In February 1944, Dzukalayeva, along with all other Chechens, was deported to Kazakhstan; on the journey her daughter Pesy died, but they were unable to bury her. They settled in Emba, Dzhurun district of Aktobe. Dzhukalayeva returned to Chechnya years later and settled in Grozny.

During her life she witnessed huge changes to Chechnya and remembered the Russian Revolution, the Second World War, resettlement to Kazakhstan and both Chechen wars. She considered Russia to be a different country and wanted peace for Chechnya. Towards the end of her life she lived with her grand-daughter, but had an extended family of nine grandchildren, eighteen great-grandchildren and seven great-great-grandchildren.

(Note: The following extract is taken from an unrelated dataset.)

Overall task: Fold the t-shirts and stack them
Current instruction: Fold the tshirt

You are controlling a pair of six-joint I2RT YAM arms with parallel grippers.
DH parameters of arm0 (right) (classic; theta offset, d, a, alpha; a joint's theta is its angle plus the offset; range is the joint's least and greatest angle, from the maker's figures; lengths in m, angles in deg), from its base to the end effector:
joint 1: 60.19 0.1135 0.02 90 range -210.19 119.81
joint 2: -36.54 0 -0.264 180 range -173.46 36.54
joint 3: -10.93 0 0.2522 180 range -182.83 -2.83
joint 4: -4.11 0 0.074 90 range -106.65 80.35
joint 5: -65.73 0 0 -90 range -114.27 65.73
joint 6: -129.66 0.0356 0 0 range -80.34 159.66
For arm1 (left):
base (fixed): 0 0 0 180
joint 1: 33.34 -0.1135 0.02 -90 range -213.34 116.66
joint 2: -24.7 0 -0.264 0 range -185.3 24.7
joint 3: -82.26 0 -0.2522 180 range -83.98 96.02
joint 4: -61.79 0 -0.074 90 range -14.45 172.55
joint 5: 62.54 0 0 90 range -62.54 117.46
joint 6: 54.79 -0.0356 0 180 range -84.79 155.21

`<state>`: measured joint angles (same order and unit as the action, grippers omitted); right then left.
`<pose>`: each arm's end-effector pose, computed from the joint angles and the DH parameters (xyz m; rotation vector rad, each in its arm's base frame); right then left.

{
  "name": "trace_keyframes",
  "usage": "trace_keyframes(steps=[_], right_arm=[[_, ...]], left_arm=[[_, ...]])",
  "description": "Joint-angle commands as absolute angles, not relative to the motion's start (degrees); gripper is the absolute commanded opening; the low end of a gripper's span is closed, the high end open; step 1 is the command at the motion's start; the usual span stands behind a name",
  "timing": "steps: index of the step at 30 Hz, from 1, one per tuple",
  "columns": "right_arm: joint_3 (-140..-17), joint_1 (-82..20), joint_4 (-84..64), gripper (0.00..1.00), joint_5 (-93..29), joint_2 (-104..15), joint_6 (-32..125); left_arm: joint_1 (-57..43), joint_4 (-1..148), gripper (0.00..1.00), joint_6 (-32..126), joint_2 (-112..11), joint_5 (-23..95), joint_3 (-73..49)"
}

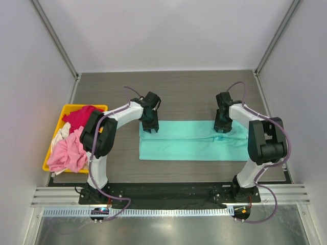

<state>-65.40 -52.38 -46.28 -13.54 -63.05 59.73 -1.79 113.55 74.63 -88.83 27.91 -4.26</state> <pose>0.3242 0.0378 0.1696 0.3385 2.7959 -0.1592 0.3378 -0.2077 0.1650 -0.1955 2.8681 -0.2763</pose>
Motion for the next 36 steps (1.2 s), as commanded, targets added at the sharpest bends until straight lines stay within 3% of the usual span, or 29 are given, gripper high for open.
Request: trace_keyframes(steps=[1, 5, 13, 17, 27, 36], right_arm=[[-63.1, -52.0, -47.4, 0.39, -8.7, -55.8, 62.4], [-60.6, -51.8, -53.3, 0.34, -6.1, -50.0, 67.0], [-47.6, -51.7, -53.4, 0.35, -10.7, -33.8, 80.5], [-48.8, -51.7, -53.0, 0.36, -8.8, -31.0, 81.5], [-66.6, -51.7, -43.9, 0.41, -13.4, -47.8, 66.8], [-72.2, -49.8, -41.9, 0.41, -20.0, -61.4, 57.5]], left_arm=[[-1.7, 112.5, 0.38, 74.1, -91.1, 26.5, -5.1], [-1.6, 111.8, 0.39, 74.4, -90.5, 26.3, -5.5], [-1.5, 110.8, 0.39, 74.3, -89.5, 26.5, -7.1], [-1.4, 110.8, 0.4, 74.6, -88.3, 27.1, -6.9], [-1.5, 112.8, 0.41, 74.8, -89.5, 25.6, -6.0], [-1.5, 112.4, 0.41, 75.6, -88.1, 25.4, -8.2]])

Her elder sister Asho was also reportedly a super-centenarian. She died in Grozny in 2005.

== Legacy ==
Prior to her death Dzhukalayeva was recognized in Russia as the oldest woman in Chechnya. Her achievement was listed in the Divo Book of Records of Russia.

In 2010, artist Zareta Murtazalieva painted a portrait of Dzhukalayeva as part of an exhibition celebrating Chechen women at the National Museum of the Chechen Republic.